| DATA |
---------------

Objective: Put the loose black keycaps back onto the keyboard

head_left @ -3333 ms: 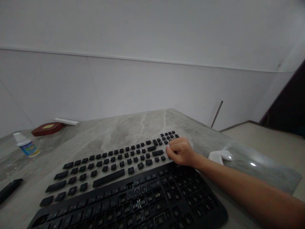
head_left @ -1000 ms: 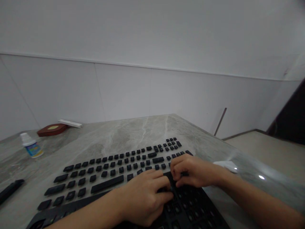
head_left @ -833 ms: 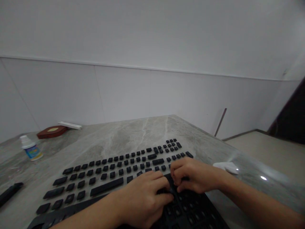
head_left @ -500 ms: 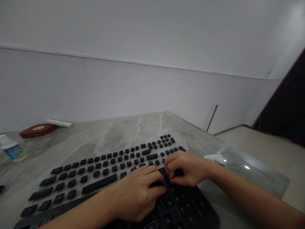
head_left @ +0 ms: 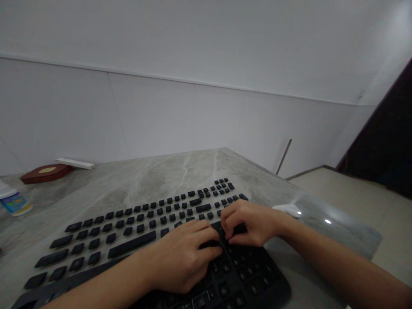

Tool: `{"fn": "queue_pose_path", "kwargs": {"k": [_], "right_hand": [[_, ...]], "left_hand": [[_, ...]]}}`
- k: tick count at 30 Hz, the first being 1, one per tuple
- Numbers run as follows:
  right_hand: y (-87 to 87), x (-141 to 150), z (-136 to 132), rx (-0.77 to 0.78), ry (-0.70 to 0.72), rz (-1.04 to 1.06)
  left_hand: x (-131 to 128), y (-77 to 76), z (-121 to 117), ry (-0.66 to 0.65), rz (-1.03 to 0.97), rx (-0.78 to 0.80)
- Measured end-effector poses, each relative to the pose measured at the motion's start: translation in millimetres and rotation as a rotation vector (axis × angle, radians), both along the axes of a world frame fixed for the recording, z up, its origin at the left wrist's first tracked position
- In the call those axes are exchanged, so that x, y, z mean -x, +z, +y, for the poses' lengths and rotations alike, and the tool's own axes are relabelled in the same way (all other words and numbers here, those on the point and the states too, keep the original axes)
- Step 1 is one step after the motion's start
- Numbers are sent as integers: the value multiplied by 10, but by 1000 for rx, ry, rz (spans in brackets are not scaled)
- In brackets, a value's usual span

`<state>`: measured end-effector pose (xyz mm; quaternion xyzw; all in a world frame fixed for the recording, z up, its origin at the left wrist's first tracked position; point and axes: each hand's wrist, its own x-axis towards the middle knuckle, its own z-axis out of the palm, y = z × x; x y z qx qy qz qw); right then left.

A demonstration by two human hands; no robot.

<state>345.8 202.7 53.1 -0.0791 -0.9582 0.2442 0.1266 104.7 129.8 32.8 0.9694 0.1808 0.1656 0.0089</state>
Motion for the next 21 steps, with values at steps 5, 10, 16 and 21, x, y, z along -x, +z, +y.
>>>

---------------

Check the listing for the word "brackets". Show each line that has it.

- Numbers are sent as integers: the value multiplied by 10, but by 1000 for rx, ry, rz (spans in brackets are not scaled)
- In brackets, a value's usual span

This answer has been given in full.